Introduction
In this tutorial we are going to install Torch and Torchvision C++ libraries on a Linux machine to debug a function that is not written in Python but in C++. Because our function of interest is written in C++ and not in Pytorch, we cannot debug it from the Python API to Torchvision and thus we need to dive into the C++ code. If you want to know more about how Python and C++ link and how C++ code is called from Python you can refer to my previous article here.
Torch installation
First of all we need to download the Torchlib C++ library, that provides binary distributions of all headers and libraries needed to use Torch. This can be done from the official PyTorch website here. I selected the following configuration for the download:

Then we create a new folder for the project, place there the .zip folder we have just downloaded and unzip it there.
mkdir torchinstall
unzip libtorch-cxx11-abi-shared-with-deps-1.13.1+cpu.zip
From here we will refer to the official documentation of Torch in order to compile and build files that depend on Torch library. First of all let’s create two files:
- main.Cpp – C++ file where we will write some code to make sure we can use the install Torch library and it’s working on our machine
- CMakeLists.txt – a text file containing instructions for CMake tool to generate and build files
And a build folder where our compiled main.cpp file will be stored
touch main.cpp
touch CMakeLists.txt
#################################################################
touch main.cpp file will contain the following code:
// import libraries
#include <iostream>
#include <torch/torch.h>
int main(){
torch::manual_seed(0); // set manual seed
torch::Tensor x = torch::randn({2,3}); // create torch random tensor
std::cout << x;} // print tensor
#################################################################
touch CMakeLists.txt file will contain the following:
cmake_minimum_required(VERSION 3.0)
# project name
project(debugfunc)
# define path to the libtorch extracted folder
set(CMAKE_PREFIX_PATH /home/alexey/Desktop/torchinstall/libtorch)
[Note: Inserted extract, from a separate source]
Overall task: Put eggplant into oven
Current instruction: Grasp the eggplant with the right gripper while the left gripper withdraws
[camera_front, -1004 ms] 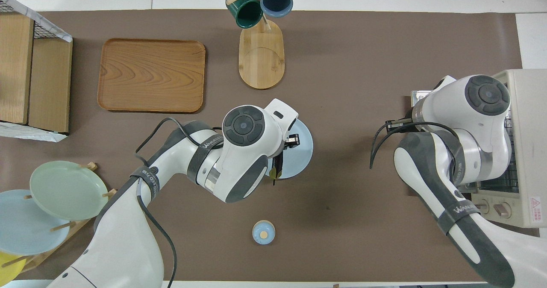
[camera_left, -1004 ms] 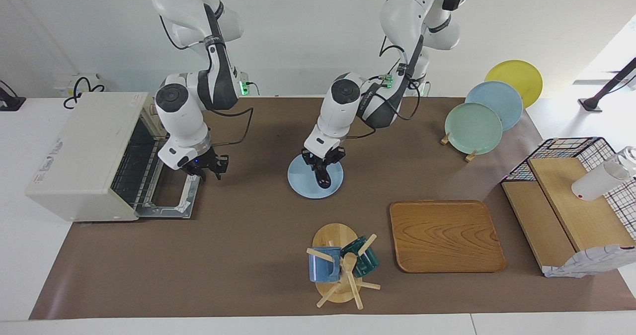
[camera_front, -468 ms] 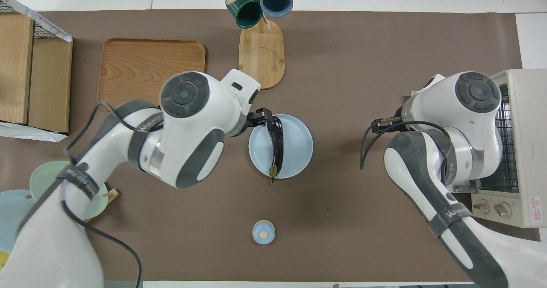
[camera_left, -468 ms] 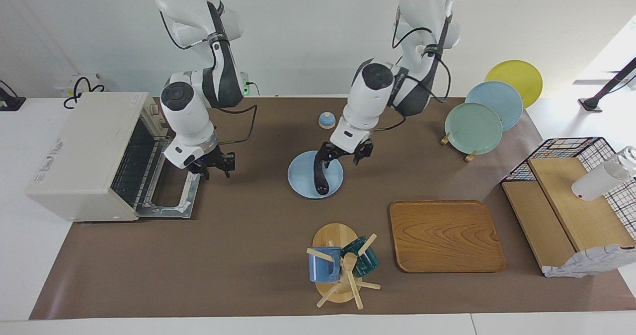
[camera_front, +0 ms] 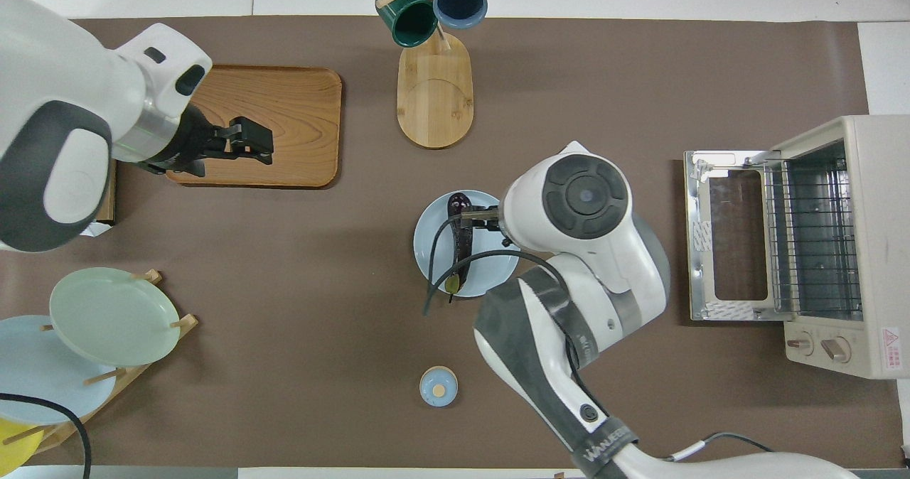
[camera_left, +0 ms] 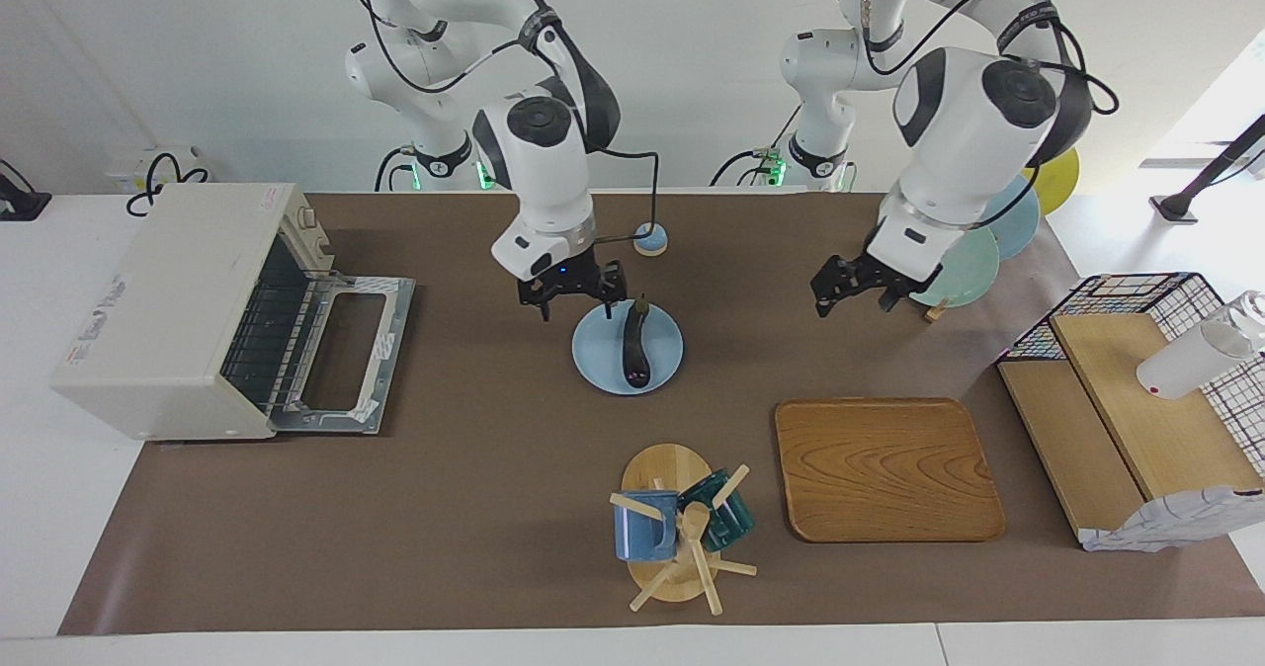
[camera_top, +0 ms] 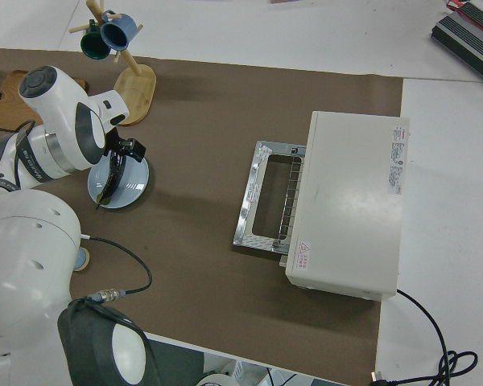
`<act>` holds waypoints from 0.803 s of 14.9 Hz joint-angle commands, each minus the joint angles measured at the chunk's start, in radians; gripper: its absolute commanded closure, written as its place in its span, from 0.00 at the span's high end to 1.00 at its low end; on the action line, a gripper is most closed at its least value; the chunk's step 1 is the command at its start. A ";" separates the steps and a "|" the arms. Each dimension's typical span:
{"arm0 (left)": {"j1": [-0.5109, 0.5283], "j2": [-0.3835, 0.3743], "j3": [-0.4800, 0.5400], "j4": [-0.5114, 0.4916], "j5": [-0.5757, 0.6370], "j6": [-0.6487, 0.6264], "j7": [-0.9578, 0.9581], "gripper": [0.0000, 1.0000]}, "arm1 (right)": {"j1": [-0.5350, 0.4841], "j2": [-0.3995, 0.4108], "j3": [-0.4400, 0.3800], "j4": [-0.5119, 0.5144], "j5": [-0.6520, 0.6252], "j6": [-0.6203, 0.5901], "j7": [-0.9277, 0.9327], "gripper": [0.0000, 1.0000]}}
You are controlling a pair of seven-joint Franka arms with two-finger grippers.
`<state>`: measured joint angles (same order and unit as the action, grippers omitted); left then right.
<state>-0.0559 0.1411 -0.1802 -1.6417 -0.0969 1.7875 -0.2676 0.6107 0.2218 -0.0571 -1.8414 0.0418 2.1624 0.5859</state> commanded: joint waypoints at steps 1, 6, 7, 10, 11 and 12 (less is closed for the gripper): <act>0.033 -0.052 -0.010 -0.009 0.055 -0.072 0.077 1.00 | 0.104 0.233 -0.006 0.277 -0.019 -0.049 0.150 1.00; 0.062 -0.181 -0.008 -0.130 0.066 -0.126 0.136 1.00 | 0.178 0.286 -0.004 0.219 -0.091 0.045 0.247 1.00; 0.073 -0.201 -0.008 -0.151 0.066 -0.122 0.136 1.00 | 0.185 0.275 -0.004 0.190 -0.108 0.066 0.238 1.00; 0.076 -0.204 -0.008 -0.145 0.066 -0.120 0.134 1.00 | 0.187 0.260 -0.004 0.117 -0.118 0.141 0.215 0.79; 0.074 -0.202 -0.007 -0.136 0.066 -0.117 0.133 1.00 | 0.187 0.258 -0.004 0.099 -0.118 0.160 0.213 0.71; 0.068 -0.198 0.005 -0.119 0.068 -0.117 0.134 1.00 | 0.187 0.251 -0.004 0.088 -0.118 0.168 0.213 0.65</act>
# find torch library and all necessary files
find_package(Torch REQUIRED)
set(CMAKE_CXX_FLAGS "${CMAKE_CXX_FLAGS} ${TORCH_CXX_FLAGS}")
# executable to add that we want to compile and run
add_executable(debugfunc main.cpp)
# link torch libraries to our executable
target_link_libraries(debugfunc "${TORCH_LIBRARIES}")
set_property(TARGET debugfunc PROPERTY CXX_STANDARD 14)
#################################################################
# create build folder
mkdir build
Now we have everything ready to compile, build and run our main.cpp file.
# go into the build folder
cd build
# compile main.cpp file
cmake ..
# build it
make
# run the built file
./debugfunc
If everything was done correctly, you should see the following output:

Congratulations, you can now build and run files that use torch C++ library! Next step is to install torchvision C++ library.
Torchvision Installation
Let’s go back to our Desktop directory and create another folder called torchvision. First of all download as zip torchvision C++ library from here , place it into out torchvision directory and unzip. After that we go into the unzipped folder vision-main, create a build directory and open CMakeLists.txt file in the vision-main to amend and add some things.
mkdir torchvision
unzip vision-main.zip
cd vision-main
mkdir build
The final version of the CMakeLists.txt file looks like below for me. I added _CMAKE_PREFIXPATH and turned off all the options like _WITHCUDA, _WITHPNG, _WITHJPEG and _USEPYTHON.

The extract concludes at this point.